People often uncarefully refer to the originalist view of constitutional interpretation (endorsed most clearly by Justices Scalia and Thomas on the Supreme Court) as strict constructionism. Most careful proponents of this view detest this term, because what it seems to convey is exactly what they don't hold. They don't think that every phrase should e taken in some hyper-literal way. This issue is pretty much parallel to those who claim to take the Bible literally in everything it says but then they don't take Jesus to be a literal door, Jesus' parables to be stories of historical events, and God really to have physical nostrils that flare up when he's angry. Being an inerrantist simply does not mean taking the Bible literally in all it says, and being an originalist about the Constitution does not mean taking every construction in as strict a way as possible. Originalism takes each construction to mean what it would have been understood to mean by an intelligent but ordinary person of the time familiar with legal issues and the background of British law. That doesn't mean taking everything hyper-literally, because such strict constructions will not turn out to match how the ordinary person would have heard it. As I've been thinking about the "advice and consent" clause, this has become quite clear. When you take that clause in a strict constructionist manner, it doesn't mean at all what the original understanding of it would have been.
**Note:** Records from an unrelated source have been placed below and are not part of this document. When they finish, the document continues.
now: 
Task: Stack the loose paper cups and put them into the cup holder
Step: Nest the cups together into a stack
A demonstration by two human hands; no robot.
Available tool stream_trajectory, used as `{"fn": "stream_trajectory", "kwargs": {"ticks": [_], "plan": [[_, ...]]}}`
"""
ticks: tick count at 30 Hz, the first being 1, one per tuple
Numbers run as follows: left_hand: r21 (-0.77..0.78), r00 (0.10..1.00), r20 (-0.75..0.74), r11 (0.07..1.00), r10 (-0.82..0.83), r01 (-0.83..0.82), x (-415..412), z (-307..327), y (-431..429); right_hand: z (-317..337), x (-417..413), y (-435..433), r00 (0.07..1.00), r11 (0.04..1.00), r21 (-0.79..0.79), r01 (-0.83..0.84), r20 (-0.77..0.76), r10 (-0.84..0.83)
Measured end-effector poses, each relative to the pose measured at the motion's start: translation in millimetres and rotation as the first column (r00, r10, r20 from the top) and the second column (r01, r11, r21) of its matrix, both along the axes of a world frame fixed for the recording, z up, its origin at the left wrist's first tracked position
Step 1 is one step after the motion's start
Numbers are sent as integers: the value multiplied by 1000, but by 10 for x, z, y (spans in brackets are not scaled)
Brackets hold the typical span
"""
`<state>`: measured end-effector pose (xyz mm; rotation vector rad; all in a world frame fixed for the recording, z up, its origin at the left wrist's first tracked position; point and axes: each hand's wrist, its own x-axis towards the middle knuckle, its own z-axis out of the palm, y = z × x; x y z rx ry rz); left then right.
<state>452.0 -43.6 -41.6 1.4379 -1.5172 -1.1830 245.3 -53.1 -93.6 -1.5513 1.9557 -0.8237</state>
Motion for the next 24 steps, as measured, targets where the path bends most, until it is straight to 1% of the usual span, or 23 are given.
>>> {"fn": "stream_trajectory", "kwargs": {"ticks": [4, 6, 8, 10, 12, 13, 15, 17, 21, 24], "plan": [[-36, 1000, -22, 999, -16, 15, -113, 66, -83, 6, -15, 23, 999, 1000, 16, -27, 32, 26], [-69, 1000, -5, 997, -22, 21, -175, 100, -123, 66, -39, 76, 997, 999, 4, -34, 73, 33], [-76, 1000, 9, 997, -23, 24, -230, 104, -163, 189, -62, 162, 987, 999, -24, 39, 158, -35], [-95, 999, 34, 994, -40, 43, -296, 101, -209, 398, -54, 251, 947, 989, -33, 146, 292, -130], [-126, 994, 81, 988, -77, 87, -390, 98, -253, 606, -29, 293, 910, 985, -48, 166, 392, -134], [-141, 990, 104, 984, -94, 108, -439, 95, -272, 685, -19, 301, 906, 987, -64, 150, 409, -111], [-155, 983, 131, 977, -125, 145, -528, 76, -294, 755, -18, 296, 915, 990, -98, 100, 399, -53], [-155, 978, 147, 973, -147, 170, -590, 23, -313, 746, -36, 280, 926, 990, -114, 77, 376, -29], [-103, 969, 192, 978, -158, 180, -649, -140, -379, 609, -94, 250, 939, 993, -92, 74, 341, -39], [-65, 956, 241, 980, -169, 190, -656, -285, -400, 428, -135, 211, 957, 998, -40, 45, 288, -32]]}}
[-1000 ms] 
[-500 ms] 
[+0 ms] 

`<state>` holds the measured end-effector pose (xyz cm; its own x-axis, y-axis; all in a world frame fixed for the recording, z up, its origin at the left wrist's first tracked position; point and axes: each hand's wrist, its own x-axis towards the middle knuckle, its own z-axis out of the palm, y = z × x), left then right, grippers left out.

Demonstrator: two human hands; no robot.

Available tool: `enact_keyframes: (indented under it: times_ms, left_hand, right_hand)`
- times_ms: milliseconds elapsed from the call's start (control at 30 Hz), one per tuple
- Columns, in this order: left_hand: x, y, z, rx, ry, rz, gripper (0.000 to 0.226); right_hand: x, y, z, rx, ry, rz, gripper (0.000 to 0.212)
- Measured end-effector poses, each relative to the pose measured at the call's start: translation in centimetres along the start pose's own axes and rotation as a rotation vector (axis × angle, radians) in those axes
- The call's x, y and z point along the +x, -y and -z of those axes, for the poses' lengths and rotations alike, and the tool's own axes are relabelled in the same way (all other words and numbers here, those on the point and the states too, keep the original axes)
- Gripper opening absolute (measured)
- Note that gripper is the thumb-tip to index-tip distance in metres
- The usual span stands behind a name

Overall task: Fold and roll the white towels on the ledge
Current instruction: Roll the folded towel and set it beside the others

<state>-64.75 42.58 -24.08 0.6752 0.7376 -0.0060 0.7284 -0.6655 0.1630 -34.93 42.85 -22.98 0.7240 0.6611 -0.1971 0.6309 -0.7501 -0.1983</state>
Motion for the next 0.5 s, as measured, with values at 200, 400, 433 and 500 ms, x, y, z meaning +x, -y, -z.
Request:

Here is the section in question:
He shall have power, by and with the advice and consent of the Senate, to make treaties, provided two thirds of the Senators present concur; and he shall nominate, and by and with the advice and consent of the Senate, shall appoint ambassadors, other public ministers and consuls, judges of the Supreme Court, and all other officers of the United States, whose appointments are not herein otherwise provided for, and which shall be established by law: but the Congress may by law vest the appointment of such inferior officers, as they think proper, in the President alone, in the courts of law, or in the heads of departments.
As I read this, the most literal and strict way to take this is as a future tense description of what the president will in fact do. It is a prediction, not a command to do this or statement giving him the authority to do this. It simply says he will do it. But clearly it was intended to give him this authority. What's even worse is what it says about the Senate. It says he has the power to make treaties only if 2/3 of senators agree. It doesn't use that sort of construction with nominees, however. For executive apppointments, ambassadors, and Supreme Court "judges" (whom we now call justices), it simply says that the president will do this by and with the advice and consent of the Senate. It doesn't say that they should do this. It doesn't give them the power to do anything. It simply says that the president will make these appointments and that the Senate will give advice to him and consent to his choice. If you take this strictly, rather than how it was originally understood, it really sounds as if it's saying that the president will appoint people, and the Senate will rubberstamp them. There's no discussion at all about senators not consenting, as if they had such a power. Strict constructionism thus seems to treat the senators' function as a mere formality. No one sees it as a mere formality, even those who think political considerations should be no part of the process, and almost certainly no one thought of it that way even from the very beginning.
I just thought this was a nice example of the difference between originalism and what strict constructionism would be if people held a view that really took such a name seriously. When most people use the term 'strict constructionism', what they mean is originalism. It's still a bad name, and this is why originalism's most prominent proponents insist on not using the name 'strict constructionism'.